TL;DR: In an Android app, strings obfuscated using dProtect can be recovered by Dalvik code emulation using Katalina.

Time To Read: 5 min

Katalina

Katalina is a Dalvik bytecode emulation tool. Katalina implements a sandbox in Python and executes one dalvik instructions at a time for emulation. As highlighted by the author, such approach is useful in dealing with obfuscated code, especially in recovering obfuscated strings.

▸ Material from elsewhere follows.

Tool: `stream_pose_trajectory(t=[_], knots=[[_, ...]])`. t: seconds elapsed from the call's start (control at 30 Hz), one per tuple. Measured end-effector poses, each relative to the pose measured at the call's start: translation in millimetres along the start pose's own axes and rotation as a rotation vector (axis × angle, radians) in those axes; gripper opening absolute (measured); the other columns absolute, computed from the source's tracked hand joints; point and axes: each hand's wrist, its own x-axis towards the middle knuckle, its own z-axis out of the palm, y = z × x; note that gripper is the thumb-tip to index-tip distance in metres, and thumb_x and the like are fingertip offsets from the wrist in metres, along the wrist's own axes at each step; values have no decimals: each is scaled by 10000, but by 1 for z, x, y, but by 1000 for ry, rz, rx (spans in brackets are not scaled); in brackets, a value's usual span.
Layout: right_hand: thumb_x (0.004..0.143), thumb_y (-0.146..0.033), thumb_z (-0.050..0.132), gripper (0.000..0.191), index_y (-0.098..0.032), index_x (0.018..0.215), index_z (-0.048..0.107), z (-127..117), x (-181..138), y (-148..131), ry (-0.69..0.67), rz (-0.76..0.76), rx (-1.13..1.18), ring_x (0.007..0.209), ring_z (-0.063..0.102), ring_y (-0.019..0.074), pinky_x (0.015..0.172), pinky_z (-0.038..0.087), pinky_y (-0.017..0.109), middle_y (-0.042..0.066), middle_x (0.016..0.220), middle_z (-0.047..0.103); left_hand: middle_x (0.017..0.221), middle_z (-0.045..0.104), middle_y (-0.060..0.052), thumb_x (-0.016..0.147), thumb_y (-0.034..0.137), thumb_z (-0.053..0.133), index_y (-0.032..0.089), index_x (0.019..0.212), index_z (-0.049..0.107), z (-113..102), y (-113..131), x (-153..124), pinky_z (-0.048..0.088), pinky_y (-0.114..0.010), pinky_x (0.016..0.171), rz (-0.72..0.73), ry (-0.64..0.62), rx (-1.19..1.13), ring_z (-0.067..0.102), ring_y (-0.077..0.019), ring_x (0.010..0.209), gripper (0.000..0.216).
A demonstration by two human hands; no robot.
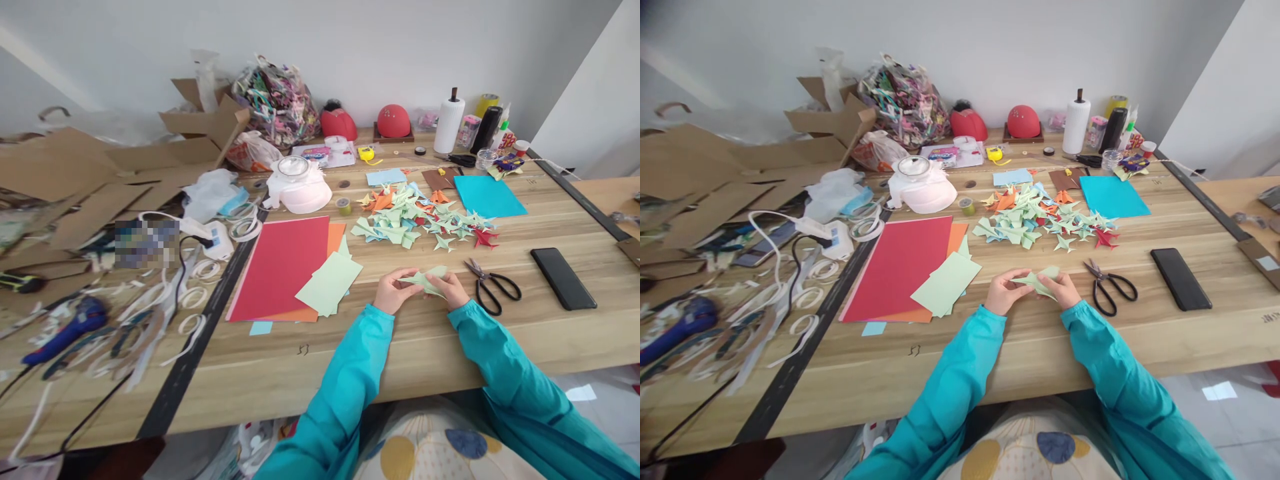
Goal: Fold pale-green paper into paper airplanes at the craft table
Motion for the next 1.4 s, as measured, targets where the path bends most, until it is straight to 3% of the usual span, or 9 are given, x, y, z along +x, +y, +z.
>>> stream_pose_trajectory(t=[0.13,0.23,0.37,0.63,0.7,0.93,1.13,1.4], knots=[[752,-654,448,567,-133,786,669,-1,-2,3,-88,-99,31,540,598,165,462,449,260,86,640,657,733,667,-36,522,264,775,148,854,701,-4,1,3,496,-263,660,14,153,121,609,-151,713,359],[692,-658,530,546,-148,842,659,-1,-2,3,-115,-212,-52,546,587,164,468,446,264,70,645,654,670,666,-33,545,275,757,142,771,704,-5,0,4,481,-254,620,16,206,133,594,-134,630,267],[620,-470,717,362,-158,794,658,2,1,4,-32,-214,-201,500,550,132,473,440,252,24,584,632,655,674,-40,550,272,753,140,690,697,-2,-2,3,482,-260,623,36,172,130,597,-138,620,201],[597,-407,748,264,-160,635,662,3,-1,-2,116,-276,-199,460,519,119,453,429,251,15,516,610,734,689,-45,539,325,773,135,842,696,-1,-6,4,496,-269,619,-47,83,6,609,-135,614,366],[583,-400,757,261,-161,605,654,3,-2,-5,134,-291,-180,459,515,116,451,425,250,14,516,607,725,692,-51,517,342,784,129,803,695,-2,-6,4,502,-286,621,-81,60,-19,617,-147,598,368],[560,-370,777,293,-150,732,688,1,-3,-3,65,-291,-221,532,553,129,507,447,253,24,600,642,600,657,-28,553,384,759,135,669,678,-1,-2,1,471,-260,548,-41,13,62,590,-138,527,286],[597,-386,754,240,-166,668,694,1,-5,-7,3,-356,-208,566,556,132,526,436,255,28,628,637,579,617,-19,618,375,715,136,640,661,-1,0,-2,429,-236,499,32,-45,136,538,-113,501,246],[579,-372,764,239,-161,658,685,2,-4,-5,36,-331,-290,562,542,131,537,426,256,19,606,625,715,640,-37,660,299,691,153,680,670,0,3,-1,453,-257,666,157,-51,193,579,-148,714,149]])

String obfuscation is a highly effective technique used by both, malwares and genuine applications to slow down reverse engineering attempts. For instance, lack of visible strings can deter many automated static analysis tools and slows down manual attempts, forcing the attacker to perform dynamic analysis. The app authors can further implement various anti-dynamic analysis techniques to prolong the time to reverse engineer the app.

To put Katalina to test, I created an obfuscated application using dProtect. dProtect is an open source obfuscation tool for Android. It is an extension of Proguard and offers code obfuscation for Java and Kotlin, along with symbol obfuscation feature from Proguard.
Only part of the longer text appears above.